> [WORK TO BE COMPLETED] Everything in the entries below should be restated exactly, except for the pictures.

---

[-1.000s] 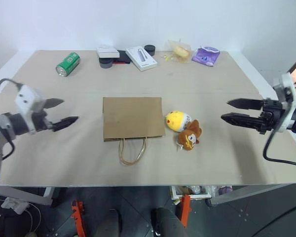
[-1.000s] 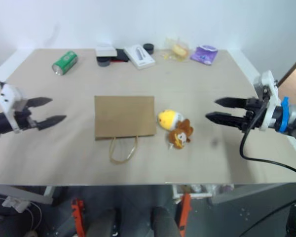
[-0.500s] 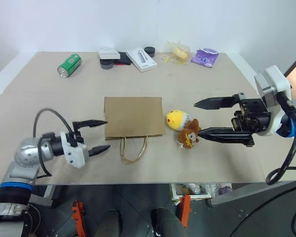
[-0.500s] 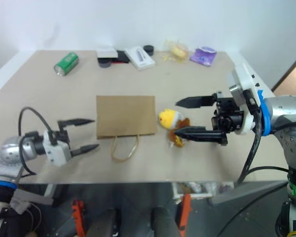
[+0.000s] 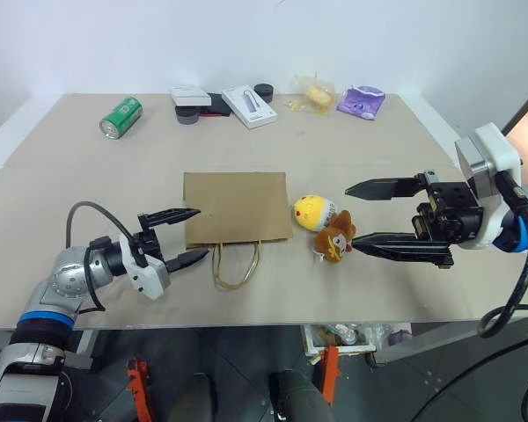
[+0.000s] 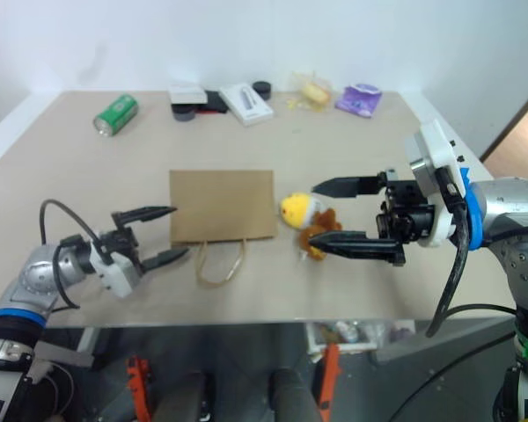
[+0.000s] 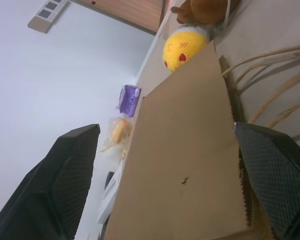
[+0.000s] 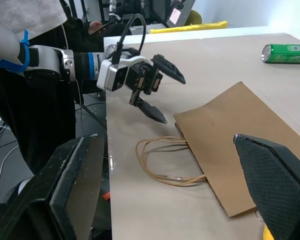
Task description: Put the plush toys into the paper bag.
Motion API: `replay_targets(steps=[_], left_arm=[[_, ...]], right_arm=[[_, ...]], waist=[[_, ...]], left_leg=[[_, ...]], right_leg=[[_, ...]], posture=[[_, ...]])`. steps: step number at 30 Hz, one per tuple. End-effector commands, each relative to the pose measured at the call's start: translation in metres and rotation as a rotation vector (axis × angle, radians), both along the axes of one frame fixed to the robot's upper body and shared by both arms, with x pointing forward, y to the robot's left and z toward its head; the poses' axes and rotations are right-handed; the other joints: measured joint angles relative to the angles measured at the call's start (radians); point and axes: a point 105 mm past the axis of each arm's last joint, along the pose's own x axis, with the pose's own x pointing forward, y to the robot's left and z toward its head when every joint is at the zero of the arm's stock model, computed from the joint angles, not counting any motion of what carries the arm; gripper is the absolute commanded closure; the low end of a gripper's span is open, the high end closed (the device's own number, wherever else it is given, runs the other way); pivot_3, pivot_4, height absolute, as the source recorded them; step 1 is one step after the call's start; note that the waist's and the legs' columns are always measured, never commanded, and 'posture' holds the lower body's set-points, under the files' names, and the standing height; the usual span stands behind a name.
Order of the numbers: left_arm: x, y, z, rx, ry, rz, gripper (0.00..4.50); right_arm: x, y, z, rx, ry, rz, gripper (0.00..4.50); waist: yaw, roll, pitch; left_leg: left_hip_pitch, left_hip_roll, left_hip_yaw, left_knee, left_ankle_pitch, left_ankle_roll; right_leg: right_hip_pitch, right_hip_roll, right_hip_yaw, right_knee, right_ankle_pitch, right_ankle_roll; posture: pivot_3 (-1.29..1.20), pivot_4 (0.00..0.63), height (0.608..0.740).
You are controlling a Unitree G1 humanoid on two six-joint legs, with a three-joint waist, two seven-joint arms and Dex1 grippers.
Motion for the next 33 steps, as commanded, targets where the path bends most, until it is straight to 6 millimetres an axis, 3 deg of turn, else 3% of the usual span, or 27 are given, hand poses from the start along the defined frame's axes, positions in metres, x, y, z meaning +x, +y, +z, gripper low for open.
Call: replay_targets(steps=[1,15,20,33], left_arm=[[0.004,-0.003,-0.002,0.014,-0.004,0.004,0.08],[0.011,-0.022,-0.023,0.09,0.045,-0.032,0.08],[0.011,-0.028,-0.017,0.065,0.031,-0.055,0.08],[-0.009,0.005,0.014,0.074,-0.043,-0.065,0.08]], right_arm=[[-0.007,0.002,0.013,0.001,-0.063,0.01,0.0],[-0.004,0.008,0.014,0.01,-0.07,0.004,0.0],[-0.005,0.011,0.015,0.011,-0.07,0.004,0.0],[-0.007,0.014,0.015,0.019,-0.059,-0.003,0.0]], waist=[[0.0,0.0,0.0],[0.0,0.0,0.0],[0.0,0.0,0.0],[-0.001,0.0,0.0]], left_leg=[[0.0,0.0,0.0,0.0,0.0,0.0],[0.0,0.0,0.002,0.0,0.0,0.0],[0.0,0.0,0.002,0.0,0.0,0.0],[0.0,0.001,0.004,-0.001,0.0,0.0]], right_leg=[[0.0,0.0,0.0,0.0,0.0,0.0],[0.0,0.0,0.001,0.0,0.0,0.0],[0.0,0.0,0.002,0.0,0.0,0.0],[-0.001,-0.001,0.002,0.0,0.0,0.0]], posture=[[0.0,0.15,0.74],[0.0,0.15,0.74],[0.0,0.15,0.74],[0.0,0.15,0.74]])
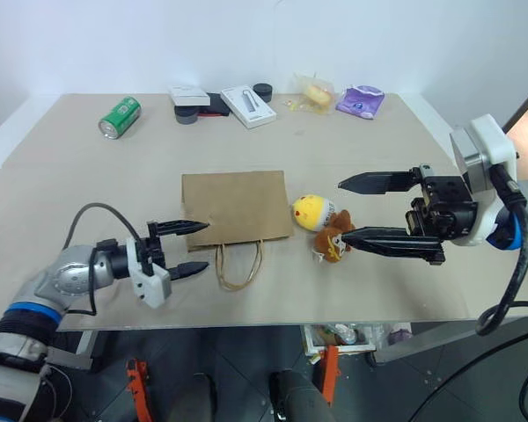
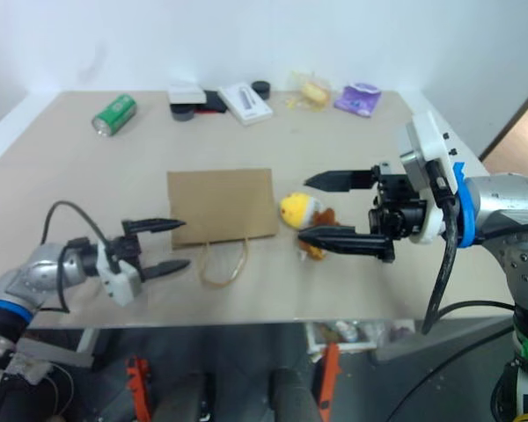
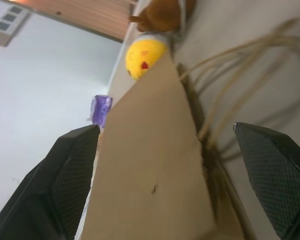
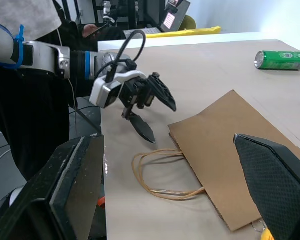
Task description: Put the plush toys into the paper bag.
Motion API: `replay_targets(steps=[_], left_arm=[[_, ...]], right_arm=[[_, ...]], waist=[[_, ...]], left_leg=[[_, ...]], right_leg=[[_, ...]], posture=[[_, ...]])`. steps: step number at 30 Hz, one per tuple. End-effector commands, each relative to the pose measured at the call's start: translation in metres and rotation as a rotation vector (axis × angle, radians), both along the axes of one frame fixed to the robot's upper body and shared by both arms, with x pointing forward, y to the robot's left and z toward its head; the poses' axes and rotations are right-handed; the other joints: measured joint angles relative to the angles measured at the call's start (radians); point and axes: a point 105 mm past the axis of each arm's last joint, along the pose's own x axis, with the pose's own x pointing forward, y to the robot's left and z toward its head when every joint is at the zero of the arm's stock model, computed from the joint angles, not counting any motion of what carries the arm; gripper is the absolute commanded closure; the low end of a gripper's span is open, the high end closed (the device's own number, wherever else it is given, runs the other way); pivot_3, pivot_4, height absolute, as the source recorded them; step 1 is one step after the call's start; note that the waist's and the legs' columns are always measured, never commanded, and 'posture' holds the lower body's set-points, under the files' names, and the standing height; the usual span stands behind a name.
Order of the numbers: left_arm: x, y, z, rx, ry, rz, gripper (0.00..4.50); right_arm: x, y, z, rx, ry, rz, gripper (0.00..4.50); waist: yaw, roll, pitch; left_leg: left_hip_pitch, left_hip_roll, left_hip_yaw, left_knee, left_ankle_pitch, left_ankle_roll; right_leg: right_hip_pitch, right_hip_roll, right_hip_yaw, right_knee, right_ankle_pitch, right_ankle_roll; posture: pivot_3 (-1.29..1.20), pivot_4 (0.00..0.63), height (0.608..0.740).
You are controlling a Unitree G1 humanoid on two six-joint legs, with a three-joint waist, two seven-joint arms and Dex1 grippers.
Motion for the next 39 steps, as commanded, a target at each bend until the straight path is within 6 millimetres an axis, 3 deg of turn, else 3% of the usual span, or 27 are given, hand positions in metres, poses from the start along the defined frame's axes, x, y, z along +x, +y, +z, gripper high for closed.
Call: replay_targets(steps=[1,4,13,28,39], left_arm=[[-0.001,-0.003,0.024,-0.075,-0.074,-0.022,0.08],[0.002,-0.007,0.027,-0.091,-0.079,-0.022,0.08],[0.005,-0.023,0.012,-0.081,-0.05,-0.038,0.08],[0.012,-0.034,-0.005,-0.043,-0.021,-0.042,0.08],[0.012,-0.061,-0.011,-0.019,-0.002,-0.128,0.08]], right_arm=[[-0.004,0.003,0.006,0.007,-0.038,0.011,0.0],[-0.003,0.004,0.005,0.008,-0.038,0.011,0.0],[-0.003,0.004,0.007,0.011,-0.047,0.005,0.0],[-0.002,0.003,0.009,0.011,-0.065,-0.015,0.0],[-0.001,0.004,0.012,0.018,-0.076,-0.009,0.0]], waist=[[0.0,0.0,0.0],[0.0,0.0,0.0],[0.001,0.0,0.0],[0.001,0.0,0.0],[0.0,0.0,0.0]], left_leg=[[0.0,0.0,0.001,0.0,0.0,0.0],[0.0,0.003,0.008,0.0,0.0,0.0],[0.0,0.004,0.011,0.0,0.0,0.0],[0.0,0.004,0.011,0.0,0.0,0.0],[0.0,0.004,0.011,0.0,0.0,0.0]], right_leg=[[0.0,0.0,0.0,0.0,0.0,0.0],[0.0,-0.002,0.0,0.0,0.0,0.0],[0.0,-0.001,0.001,0.0,0.0,0.001],[0.0,-0.001,0.001,0.0,0.0,0.001],[0.0,-0.001,0.002,0.0,0.0,0.001]], posture=[[0.0,0.15,0.74],[0.0,0.15,0.74],[0.0,0.15,0.74],[0.0,0.15,0.74],[0.0,0.15,0.74]])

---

> [RESPONSE]
[-1.000s] 
[-1.000s] 
[-0.500s] 
[-0.500s] 
[+0.000s] 
[+0.000s] 
[+0.000s] 
[+0.000s] 
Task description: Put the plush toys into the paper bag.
Motion API: `replay_targets(steps=[_], left_arm=[[_, ...]], right_arm=[[_, ...]], waist=[[_, ...]], left_leg=[[_, ...]], right_leg=[[_, ...]], posture=[[_, ...]])`. steps: step number at 30 Hz, one per tuple. End-effector commands, each relative to the pose measured at the call's start: translation in metres and rotation as a rotation vector (axis × angle, radians), both along the axes of one frame fixed to the robot's upper body and shared by both arms, with x pointing forward, y to the robot's left and z toward its head; the poses' axes and rotations are right-handed; the other joints: measured joint angles relative to the angles measured at the call's start (radians); point and axes: a point 105 mm past the axis of each arm's last joint, along the pose's own x axis, with the pose's own x pointing forward, y to the robot's left and z toward its head when every joint is at the zero of the arm's stock model, computed from the joint angles, not counting any motion of what carries the arm; gripper is the absolute commanded closure; the low end of a gripper's span is open, the high end closed (the device's own number, wherever else it is given, runs the other way); pivot_3, pivot_4, height absolute, as the source recorded them; step 1 is one step after the call's start; note that the waist's and the legs' columns are always measured, never commanded, and 'posture' holds the lower body's set-points, under the files' names, and the standing height; the usual span stands behind a name.
Order of the numbers: left_arm: x, y, z, rx, ry, rz, gripper (0.00..4.50); right_arm: x, y, z, rx, ry, rz, gripper (0.00..4.50); waist: yaw, roll, pitch; left_leg: left_hip_pitch, left_hip_roll, left_hip_yaw, left_knee, left_ankle_pitch, left_ankle_roll; right_leg: right_hip_pitch, right_hip_roll, right_hip_yaw, right_knee, right_ankle_pitch, right_ankle_roll; posture: pivot_3 (-1.29..1.20), pivot_4 (0.00..0.63), height (0.608..0.740).
You are controlling a Unitree G1 humanoid on two six-joint legs, with a three-joint waist, two seven-joint arms and Dex1 grippers.
Motion for the next 33 steps, as commanded, targets where the path bends most, until it is straight to 6 millimetres an axis, 3 deg of turn, else 3% of the usual span, or 27 are given, hand poses from the start along the defined frame's axes, positions in metres, x, y, z meaning +x, +y, +z, gripper low for open.
Call: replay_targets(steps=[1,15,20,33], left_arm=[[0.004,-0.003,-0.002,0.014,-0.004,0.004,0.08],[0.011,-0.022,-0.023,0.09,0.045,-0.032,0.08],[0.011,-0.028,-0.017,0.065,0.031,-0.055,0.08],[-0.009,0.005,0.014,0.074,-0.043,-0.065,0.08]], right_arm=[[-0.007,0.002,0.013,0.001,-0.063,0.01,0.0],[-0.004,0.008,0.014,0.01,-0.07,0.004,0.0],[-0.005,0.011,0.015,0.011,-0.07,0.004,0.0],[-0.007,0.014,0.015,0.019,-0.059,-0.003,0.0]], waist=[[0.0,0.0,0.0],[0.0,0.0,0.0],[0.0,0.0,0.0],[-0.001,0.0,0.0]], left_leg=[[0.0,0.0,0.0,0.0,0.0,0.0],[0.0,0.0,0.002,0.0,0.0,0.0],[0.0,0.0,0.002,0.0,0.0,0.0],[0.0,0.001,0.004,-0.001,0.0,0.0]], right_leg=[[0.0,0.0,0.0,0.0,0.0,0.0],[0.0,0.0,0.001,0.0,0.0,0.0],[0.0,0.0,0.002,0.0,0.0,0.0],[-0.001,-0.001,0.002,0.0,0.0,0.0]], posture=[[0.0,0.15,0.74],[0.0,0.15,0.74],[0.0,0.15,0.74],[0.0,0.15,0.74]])
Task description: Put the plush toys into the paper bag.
Motion API: `replay_targets(steps=[_], left_arm=[[_, ...]], right_arm=[[_, ...]], waist=[[_, ...]], left_leg=[[_, ...]], right_leg=[[_, ...]], posture=[[_, ...]])`. steps: step number at 30 Hz, one per tuple. End-effector commands, each relative to the pose measured at the call's start: translation in metres and rotation as a rotation vector (axis × angle, radians), both along the axes of one frame fixed to the robot's upper body and shared by both arms, with x pointing forward, y to the robot's left and z toward its head; the poses' axes and rotations are right-handed; the other joints: measured joint angles relative to the angles measured at the call's start (radians); point and axes: a point 105 mm past the axis of each arm's last joint, along the pose's own x axis, with the pose's own x pointing forward, y to the robot's left and z toward its head when every joint is at the zero of the arm's stock model, computed from the joint angles, not counting any motion of what carries the arm; gripper is the absolute commanded closure; the low end of a gripper's span is open, the high end closed (the device's own number, wherever else it is given, runs the other way); pivot_3, pivot_4, height absolute, as the source recorded them; step 1 is one step after the call's start; note that the waist's and the legs' columns are always measured, never commanded, and 'posture' holds the lower body's set-points, under the files' names, and the standing height; the usual span stands behind a name.
Order of the numbers: left_arm: x, y, z, rx, ry, rz, gripper (0.00..4.50); right_arm: x, y, z, rx, ry, rz, gripper (0.00..4.50); waist: yaw, roll, pitch; left_leg: left_hip_pitch, left_hip_roll, left_hip_yaw, left_knee, left_ankle_pitch, left_ankle_roll; right_leg: right_hip_pitch, right_hip_roll, right_hip_yaw, right_knee, right_ankle_pitch, right_ankle_roll; posture: pivot_3 (-1.29..1.20), pivot_4 (0.00..0.63), height (0.608..0.740).
You are controlling a Unitree G1 humanoid on two six-joint legs, with a three-joint waist, two seven-joint arms and Dex1 grippers.
Motion for the next 39 steps, as commanded, a target at each bend until the straight path is within 6 millimetres an axis, 3 deg of turn, else 3% of the usual span, or 27 are given, hand positions in metres, poses from the start along the defined frame's axes, x, y, z along +x, +y, +z, gripper high for closed.
Call: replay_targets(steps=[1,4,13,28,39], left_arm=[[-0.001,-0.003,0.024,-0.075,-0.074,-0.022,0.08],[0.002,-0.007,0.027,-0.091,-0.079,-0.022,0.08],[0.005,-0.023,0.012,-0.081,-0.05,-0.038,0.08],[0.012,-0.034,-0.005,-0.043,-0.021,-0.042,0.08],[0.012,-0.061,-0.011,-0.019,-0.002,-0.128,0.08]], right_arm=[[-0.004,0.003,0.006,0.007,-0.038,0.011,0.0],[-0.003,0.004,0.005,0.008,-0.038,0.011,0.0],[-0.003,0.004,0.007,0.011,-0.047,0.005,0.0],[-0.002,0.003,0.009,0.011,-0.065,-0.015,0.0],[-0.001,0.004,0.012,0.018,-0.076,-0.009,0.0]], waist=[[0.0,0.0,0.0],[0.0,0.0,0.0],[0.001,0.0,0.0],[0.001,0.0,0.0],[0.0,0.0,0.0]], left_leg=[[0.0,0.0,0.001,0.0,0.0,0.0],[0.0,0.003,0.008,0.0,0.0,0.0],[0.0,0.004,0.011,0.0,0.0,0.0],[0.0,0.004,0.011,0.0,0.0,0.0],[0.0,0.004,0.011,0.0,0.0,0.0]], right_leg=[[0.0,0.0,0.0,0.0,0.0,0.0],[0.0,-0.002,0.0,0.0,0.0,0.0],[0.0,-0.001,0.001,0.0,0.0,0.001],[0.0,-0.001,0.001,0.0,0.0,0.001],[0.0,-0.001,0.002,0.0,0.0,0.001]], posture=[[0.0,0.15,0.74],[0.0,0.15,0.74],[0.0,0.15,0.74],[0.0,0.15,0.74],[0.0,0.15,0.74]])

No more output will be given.